Exercise objective ▸
This exercise requires an exact output of the listing, images omitted.

Dataset section ▸
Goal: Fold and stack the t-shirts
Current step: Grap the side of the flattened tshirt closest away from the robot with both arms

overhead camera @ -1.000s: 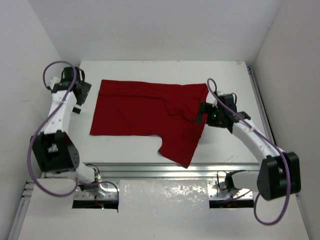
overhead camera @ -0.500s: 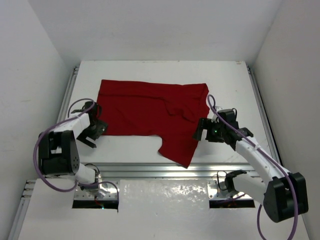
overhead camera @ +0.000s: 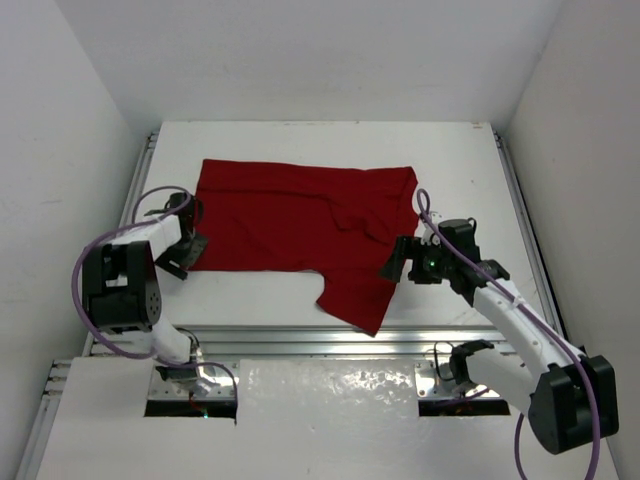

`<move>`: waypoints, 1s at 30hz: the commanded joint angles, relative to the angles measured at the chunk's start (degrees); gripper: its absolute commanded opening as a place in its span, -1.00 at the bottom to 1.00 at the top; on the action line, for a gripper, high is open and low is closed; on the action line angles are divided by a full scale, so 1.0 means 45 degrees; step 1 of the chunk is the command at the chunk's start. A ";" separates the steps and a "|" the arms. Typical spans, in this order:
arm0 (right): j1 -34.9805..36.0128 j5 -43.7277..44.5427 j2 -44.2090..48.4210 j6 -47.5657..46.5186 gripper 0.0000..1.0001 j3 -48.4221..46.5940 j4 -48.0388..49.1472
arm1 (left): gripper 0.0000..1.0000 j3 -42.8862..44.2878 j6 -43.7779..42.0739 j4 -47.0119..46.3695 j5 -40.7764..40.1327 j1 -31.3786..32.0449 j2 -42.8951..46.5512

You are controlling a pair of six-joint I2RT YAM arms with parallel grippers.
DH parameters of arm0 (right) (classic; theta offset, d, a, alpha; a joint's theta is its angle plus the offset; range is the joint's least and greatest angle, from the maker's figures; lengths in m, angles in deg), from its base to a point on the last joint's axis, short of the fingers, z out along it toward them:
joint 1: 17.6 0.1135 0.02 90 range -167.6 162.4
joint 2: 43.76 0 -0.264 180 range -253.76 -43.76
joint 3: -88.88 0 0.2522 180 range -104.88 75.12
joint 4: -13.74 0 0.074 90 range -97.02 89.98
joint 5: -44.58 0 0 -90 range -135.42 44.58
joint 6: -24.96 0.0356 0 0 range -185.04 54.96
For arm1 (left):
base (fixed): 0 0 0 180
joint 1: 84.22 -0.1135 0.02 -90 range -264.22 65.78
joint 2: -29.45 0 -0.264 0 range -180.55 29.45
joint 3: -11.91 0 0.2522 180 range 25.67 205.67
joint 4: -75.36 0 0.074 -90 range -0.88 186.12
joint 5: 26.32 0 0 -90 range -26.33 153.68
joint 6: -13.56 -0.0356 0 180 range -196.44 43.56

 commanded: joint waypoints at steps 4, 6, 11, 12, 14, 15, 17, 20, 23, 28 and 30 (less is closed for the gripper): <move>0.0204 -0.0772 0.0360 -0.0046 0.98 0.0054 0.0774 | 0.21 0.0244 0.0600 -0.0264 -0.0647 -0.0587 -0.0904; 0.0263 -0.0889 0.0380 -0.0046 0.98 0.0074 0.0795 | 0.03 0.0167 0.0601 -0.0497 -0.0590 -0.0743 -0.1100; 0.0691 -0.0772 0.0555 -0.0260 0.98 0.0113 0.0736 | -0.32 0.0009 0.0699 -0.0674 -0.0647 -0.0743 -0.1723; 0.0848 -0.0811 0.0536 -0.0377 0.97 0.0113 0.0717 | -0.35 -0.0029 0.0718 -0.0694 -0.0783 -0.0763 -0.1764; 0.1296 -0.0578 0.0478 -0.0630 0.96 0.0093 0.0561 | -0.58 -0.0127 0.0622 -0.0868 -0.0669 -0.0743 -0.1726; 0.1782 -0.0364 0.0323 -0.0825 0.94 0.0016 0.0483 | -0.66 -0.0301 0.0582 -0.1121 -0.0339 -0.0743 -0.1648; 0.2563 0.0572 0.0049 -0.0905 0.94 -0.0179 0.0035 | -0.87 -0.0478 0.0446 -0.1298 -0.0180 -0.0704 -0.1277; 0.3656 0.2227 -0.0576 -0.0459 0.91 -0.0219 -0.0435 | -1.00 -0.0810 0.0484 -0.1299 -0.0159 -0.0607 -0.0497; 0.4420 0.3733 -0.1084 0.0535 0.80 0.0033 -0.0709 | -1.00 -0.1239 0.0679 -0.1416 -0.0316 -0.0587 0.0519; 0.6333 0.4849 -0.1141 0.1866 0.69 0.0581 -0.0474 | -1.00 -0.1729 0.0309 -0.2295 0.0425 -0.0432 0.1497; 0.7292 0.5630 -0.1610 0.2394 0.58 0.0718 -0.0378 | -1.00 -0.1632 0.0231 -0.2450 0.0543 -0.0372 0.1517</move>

Expected output ▸
Goal: Fold and stack the t-shirts
Current step: Grap the side of the flattened tshirt closest away from the robot with both arms

overhead camera @ -1.000s: 
overhead camera @ -0.500s: 
overhead camera @ +0.000s: 

`<move>`: waypoints, 1s at 30hz: the commanded joint angles, relative to the angles measured at the chunk's start (degrees); gripper: its absolute commanded opening as a place in its span, -1.00 at the bottom to 1.00 at the top; on the action line, for a gripper, high is open and low is closed; on the action line angles are divided by a full scale, so 1.0 means 45 degrees; step 1 of the chunk is the command at the chunk's start. A ";" separates the steps and a "|" the arms. Typical spans, in this order:
arm0 (right): j1 -34.9805..36.0128 j5 -43.7277..44.5427 j2 -44.2090..48.4210 j6 -47.5657..46.5186 gripper 0.0000..1.0001 j3 -48.4221..46.5940 j4 -48.0388..49.1472
arm1 (left): gripper 0.0000..1.0000 j3 -42.8862..44.2878 j6 -43.7779..42.0739 j4 -47.0119..46.3695 j5 -40.7764..40.1327 j1 -31.3786..32.0449 j2 -42.8951..46.5512

You are controlling a pair of six-joint I2RT YAM arms with parallel grippers.
DH parameters of arm0 (right) (classic; theta offset, d, a, alpha; a joint's theta is its angle plus the offset; range is the joint's least and greatest angle, from the maker's figures; lengths in m, angles in deg), from its base to a point on the last joint's axis, short of the fingers, z out along it toward them:
joint 1: 17.6 0.1135 0.02 90 range -167.6 162.4
joint 2: 43.76 0 -0.264 180 range -253.76 -43.76
joint 3: -88.88 0 0.2522 180 range -104.88 75.12
joint 4: -13.74 0 0.074 90 range -97.02 89.98
joint 5: -44.58 0 0 -90 range -135.42 44.58
joint 6: -24.96 0.0356 0 0 range -185.04 54.96
For arm1 (left):
base (fixed): 0 0 0 180
joint 1: 84.22 -0.1135 0.02 -90 range -264.22 65.78
joint 2: -29.45 0 -0.264 0 range -180.55 29.45
joint 3: -11.91 0 0.2522 180 range 25.67 205.67
joint 4: -75.36 0 0.074 -90 range -0.88 186.12
joint 5: 26.32 0 0 -90 range -26.33 153.68
joint 6: -13.56 -0.0356 0 180 range -196.44 43.56

 commanded: joint waypoints at steps 4, 6, 11, 12, 14, 15, 17, 20, 23, 28 and 30 (less is closed for the gripper): <move>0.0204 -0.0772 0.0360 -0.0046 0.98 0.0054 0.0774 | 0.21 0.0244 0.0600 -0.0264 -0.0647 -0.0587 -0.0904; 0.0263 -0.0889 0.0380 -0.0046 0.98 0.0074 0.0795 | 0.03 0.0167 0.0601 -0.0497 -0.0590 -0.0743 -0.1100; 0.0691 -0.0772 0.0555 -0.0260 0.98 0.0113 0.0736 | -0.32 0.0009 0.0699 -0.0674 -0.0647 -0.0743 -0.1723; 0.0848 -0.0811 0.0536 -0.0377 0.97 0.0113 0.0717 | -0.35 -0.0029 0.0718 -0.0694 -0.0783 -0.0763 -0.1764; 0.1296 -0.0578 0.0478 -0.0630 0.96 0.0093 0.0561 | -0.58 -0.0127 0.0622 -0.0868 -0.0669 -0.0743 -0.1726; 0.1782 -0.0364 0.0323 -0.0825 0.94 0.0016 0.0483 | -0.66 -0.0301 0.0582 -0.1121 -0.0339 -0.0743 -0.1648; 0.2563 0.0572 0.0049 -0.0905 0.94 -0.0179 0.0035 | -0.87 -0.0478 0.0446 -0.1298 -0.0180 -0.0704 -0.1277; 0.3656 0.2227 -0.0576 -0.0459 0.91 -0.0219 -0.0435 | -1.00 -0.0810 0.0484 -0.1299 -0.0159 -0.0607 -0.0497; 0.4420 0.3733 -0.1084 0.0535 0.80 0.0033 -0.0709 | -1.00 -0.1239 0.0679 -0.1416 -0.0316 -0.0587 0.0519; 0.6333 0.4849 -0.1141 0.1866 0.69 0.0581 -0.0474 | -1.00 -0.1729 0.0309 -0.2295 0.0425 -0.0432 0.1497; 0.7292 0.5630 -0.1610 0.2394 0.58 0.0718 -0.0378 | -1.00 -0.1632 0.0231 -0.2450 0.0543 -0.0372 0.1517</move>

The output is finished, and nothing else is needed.